Collected data entries:
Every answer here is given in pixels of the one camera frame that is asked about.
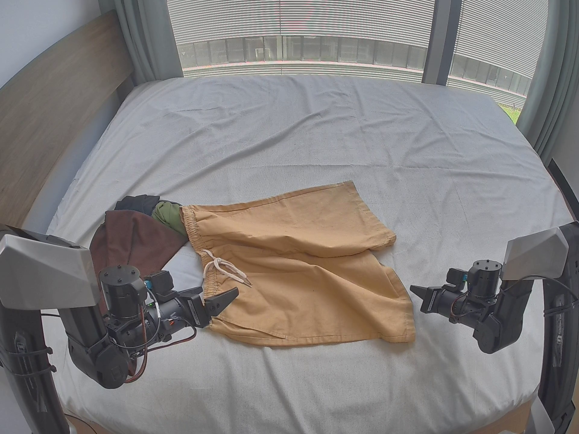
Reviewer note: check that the pale grey garment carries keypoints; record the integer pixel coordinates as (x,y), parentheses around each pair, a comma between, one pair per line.
(185,265)

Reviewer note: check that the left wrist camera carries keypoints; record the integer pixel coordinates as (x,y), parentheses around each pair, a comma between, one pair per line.
(159,283)

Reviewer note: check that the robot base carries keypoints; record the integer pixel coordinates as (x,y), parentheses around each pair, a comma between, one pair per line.
(540,423)

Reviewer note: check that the dark brown garment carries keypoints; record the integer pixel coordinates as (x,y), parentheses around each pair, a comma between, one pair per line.
(131,238)

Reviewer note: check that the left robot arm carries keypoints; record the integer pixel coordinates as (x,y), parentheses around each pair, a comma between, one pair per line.
(45,269)

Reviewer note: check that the grey-green curtain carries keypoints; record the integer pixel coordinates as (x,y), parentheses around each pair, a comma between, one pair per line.
(135,25)
(556,84)

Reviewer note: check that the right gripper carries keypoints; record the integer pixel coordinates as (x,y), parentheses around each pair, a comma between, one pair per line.
(441,303)

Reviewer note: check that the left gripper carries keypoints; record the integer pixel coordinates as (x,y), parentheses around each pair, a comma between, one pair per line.
(181,312)

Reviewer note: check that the bed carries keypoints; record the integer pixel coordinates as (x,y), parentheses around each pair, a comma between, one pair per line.
(316,129)

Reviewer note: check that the tan shorts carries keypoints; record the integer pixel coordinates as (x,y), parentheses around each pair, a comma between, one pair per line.
(294,265)

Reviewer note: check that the window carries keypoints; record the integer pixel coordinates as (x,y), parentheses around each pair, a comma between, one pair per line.
(316,16)

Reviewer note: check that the black garment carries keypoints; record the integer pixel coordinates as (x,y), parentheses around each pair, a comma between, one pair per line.
(135,204)

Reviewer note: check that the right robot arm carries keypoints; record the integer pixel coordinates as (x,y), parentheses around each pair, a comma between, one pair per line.
(533,251)

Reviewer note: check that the green garment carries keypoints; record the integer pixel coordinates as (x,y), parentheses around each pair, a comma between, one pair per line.
(167,217)

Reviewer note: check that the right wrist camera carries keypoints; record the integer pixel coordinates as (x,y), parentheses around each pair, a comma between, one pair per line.
(456,277)

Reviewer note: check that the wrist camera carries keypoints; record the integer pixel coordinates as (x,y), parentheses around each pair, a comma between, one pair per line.
(456,277)
(159,283)

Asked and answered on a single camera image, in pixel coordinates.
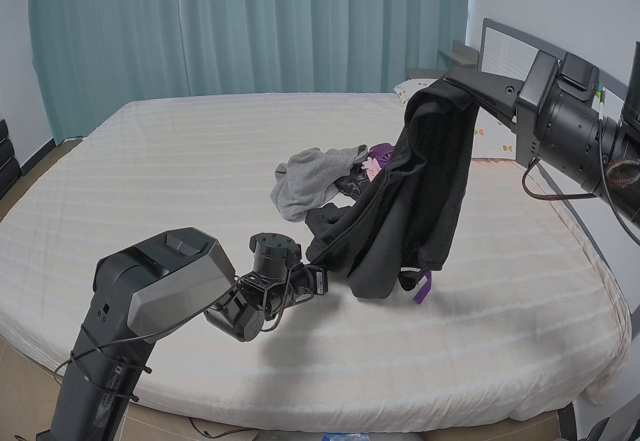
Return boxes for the black cable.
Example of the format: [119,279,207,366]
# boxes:
[522,157,608,204]
[52,274,241,377]

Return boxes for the grey bedside table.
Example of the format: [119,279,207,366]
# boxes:
[407,40,483,80]

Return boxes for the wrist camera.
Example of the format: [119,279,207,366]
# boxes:
[556,53,601,102]
[302,265,329,297]

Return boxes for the white printed pillow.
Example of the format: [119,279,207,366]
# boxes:
[394,79,518,162]

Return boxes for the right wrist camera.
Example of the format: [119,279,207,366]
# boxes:
[556,53,601,102]

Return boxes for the black chest of drawers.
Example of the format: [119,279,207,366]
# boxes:
[0,118,23,202]

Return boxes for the blue-green curtain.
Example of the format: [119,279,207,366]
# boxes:
[177,0,472,96]
[30,0,183,146]

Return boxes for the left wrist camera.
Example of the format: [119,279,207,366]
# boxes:
[302,265,329,297]

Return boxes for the grey garment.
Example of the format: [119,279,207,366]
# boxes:
[270,144,370,222]

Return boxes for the bed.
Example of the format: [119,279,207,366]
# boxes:
[0,17,640,436]

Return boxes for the black T-shirt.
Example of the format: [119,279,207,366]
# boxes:
[304,76,482,302]

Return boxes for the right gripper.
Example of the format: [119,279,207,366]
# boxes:
[442,51,604,196]

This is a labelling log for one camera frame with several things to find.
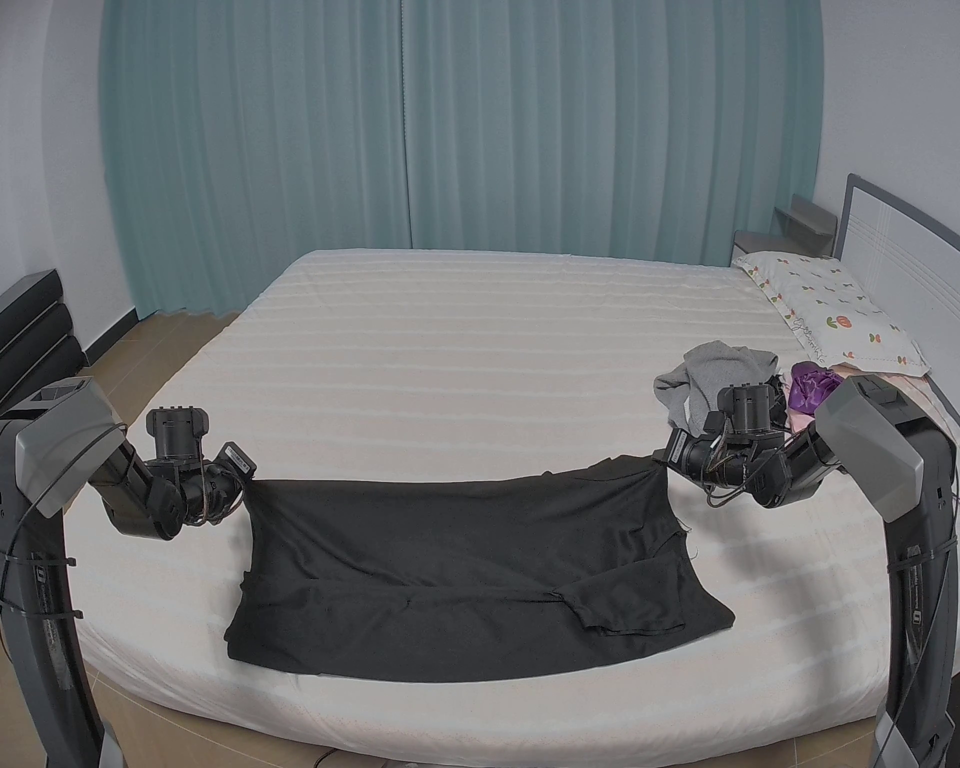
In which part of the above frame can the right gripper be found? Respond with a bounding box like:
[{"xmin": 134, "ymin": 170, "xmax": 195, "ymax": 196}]
[{"xmin": 663, "ymin": 430, "xmax": 719, "ymax": 483}]

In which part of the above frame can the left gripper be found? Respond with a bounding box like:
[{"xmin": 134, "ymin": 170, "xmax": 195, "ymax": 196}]
[{"xmin": 187, "ymin": 441, "xmax": 260, "ymax": 524}]

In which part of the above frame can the black T-shirt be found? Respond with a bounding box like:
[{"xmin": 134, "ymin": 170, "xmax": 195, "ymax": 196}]
[{"xmin": 223, "ymin": 452, "xmax": 736, "ymax": 684}]

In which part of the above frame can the bed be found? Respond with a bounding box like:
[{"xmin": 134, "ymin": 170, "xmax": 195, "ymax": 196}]
[{"xmin": 71, "ymin": 174, "xmax": 960, "ymax": 759}]

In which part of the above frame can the grey garment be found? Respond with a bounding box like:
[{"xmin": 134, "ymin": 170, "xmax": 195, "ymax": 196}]
[{"xmin": 652, "ymin": 339, "xmax": 781, "ymax": 433}]

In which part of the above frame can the purple satin garment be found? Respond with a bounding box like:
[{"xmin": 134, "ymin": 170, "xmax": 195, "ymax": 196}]
[{"xmin": 789, "ymin": 360, "xmax": 847, "ymax": 418}]

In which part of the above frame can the white printed pillow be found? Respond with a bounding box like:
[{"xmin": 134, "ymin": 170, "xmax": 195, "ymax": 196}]
[{"xmin": 735, "ymin": 251, "xmax": 931, "ymax": 376}]

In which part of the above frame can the grey bedside table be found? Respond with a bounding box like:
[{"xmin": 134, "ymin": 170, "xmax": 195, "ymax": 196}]
[{"xmin": 733, "ymin": 193, "xmax": 838, "ymax": 260}]

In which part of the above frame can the black chest of drawers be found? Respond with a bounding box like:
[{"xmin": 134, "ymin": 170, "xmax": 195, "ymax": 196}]
[{"xmin": 0, "ymin": 268, "xmax": 84, "ymax": 412}]

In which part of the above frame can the blue-green curtain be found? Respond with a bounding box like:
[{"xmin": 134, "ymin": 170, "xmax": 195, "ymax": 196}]
[
  {"xmin": 99, "ymin": 0, "xmax": 414, "ymax": 318},
  {"xmin": 401, "ymin": 0, "xmax": 824, "ymax": 267}
]

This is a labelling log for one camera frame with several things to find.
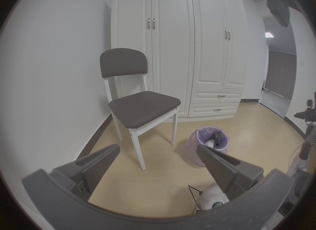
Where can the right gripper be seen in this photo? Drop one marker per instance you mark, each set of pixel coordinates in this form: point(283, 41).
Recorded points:
point(311, 117)

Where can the white wardrobe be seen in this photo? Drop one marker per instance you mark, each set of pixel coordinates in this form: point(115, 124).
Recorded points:
point(172, 38)

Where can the pale grey trash bin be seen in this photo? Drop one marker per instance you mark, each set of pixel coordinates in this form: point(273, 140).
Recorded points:
point(224, 146)

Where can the square ceiling light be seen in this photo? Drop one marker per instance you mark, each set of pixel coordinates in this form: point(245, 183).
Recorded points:
point(269, 35)

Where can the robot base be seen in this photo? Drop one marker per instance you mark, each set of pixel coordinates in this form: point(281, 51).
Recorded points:
point(212, 194)

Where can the grey curtain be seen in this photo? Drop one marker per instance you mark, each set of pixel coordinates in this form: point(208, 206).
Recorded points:
point(281, 75)

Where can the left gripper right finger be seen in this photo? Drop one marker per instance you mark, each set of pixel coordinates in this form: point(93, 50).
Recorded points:
point(227, 172)

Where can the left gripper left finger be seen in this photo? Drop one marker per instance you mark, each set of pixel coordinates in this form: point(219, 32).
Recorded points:
point(91, 169)

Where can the white paper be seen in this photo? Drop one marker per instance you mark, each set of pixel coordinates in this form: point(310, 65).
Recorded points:
point(210, 144)

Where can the black plastic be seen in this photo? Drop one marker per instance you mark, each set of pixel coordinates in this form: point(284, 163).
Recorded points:
point(216, 137)

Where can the white chair dark grey cushions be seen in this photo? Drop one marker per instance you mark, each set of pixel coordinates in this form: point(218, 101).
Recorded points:
point(123, 63)

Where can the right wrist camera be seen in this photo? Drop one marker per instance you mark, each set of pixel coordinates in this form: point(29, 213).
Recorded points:
point(309, 103)

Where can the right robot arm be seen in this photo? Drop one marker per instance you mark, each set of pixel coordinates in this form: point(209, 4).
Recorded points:
point(308, 145)

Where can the purple plastic bag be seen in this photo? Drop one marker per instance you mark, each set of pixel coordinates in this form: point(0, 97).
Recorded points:
point(191, 150)

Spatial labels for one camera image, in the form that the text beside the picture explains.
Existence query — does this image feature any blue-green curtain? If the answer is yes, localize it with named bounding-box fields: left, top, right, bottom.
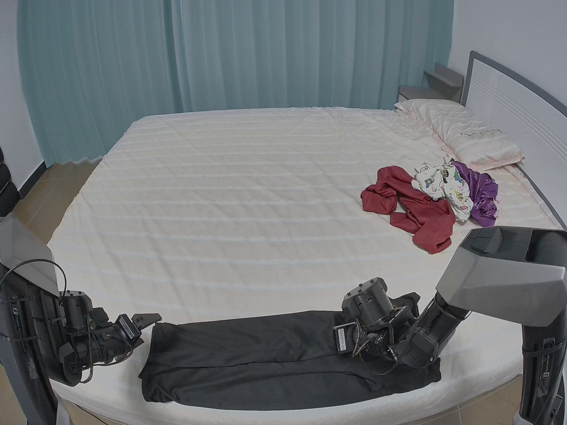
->
left=168, top=0, right=457, bottom=113
left=17, top=0, right=182, bottom=167

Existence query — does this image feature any cream pillow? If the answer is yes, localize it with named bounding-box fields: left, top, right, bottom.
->
left=394, top=99, right=526, bottom=171

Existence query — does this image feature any grey bedside table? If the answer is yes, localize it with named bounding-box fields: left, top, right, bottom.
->
left=399, top=63, right=465, bottom=104

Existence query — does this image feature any white printed garment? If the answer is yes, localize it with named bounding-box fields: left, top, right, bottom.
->
left=411, top=160, right=472, bottom=224

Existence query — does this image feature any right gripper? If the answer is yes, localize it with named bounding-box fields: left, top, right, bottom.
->
left=333, top=323, right=360, bottom=354

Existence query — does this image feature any purple garment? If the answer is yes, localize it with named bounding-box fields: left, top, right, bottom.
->
left=452, top=161, right=501, bottom=228

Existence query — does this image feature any black cable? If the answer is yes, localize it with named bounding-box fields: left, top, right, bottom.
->
left=0, top=259, right=68, bottom=302

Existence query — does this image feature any black chest of drawers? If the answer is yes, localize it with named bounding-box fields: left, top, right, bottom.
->
left=0, top=146, right=22, bottom=216

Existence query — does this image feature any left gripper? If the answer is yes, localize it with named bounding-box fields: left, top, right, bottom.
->
left=95, top=312, right=163, bottom=365

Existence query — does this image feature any black T-shirt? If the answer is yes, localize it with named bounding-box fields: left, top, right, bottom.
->
left=138, top=292, right=443, bottom=408

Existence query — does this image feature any red garment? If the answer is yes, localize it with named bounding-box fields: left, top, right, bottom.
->
left=360, top=166, right=456, bottom=253

*Prompt:*
Where a line above contains the word "Respond", copy that line.

*Solution for this task:*
In which part of the above frame can the right gripper be found? Respond with a bounding box like:
In which part of the above frame can the left gripper be found? Respond with a bounding box like:
In which part of the above frame can the black T-shirt be found? Respond with a bounding box like:
In which part of the above frame can the bed be found? Respond with a bounding box like:
In which part of the above frame can the grey garment be found? Respond with a bounding box like:
In which part of the above frame can the purple satin garment be found? Respond with a bounding box like:
In which part of the above frame can the white printed pillow be found? Respond with a bounding box like:
In which part of the above frame can the grey bedside table be found? Respond with a bounding box like:
In which part of the above frame can the black chest of drawers be found? Respond with a bounding box like:
In which part of the above frame can the blue-green curtain be found? Respond with a bounding box like:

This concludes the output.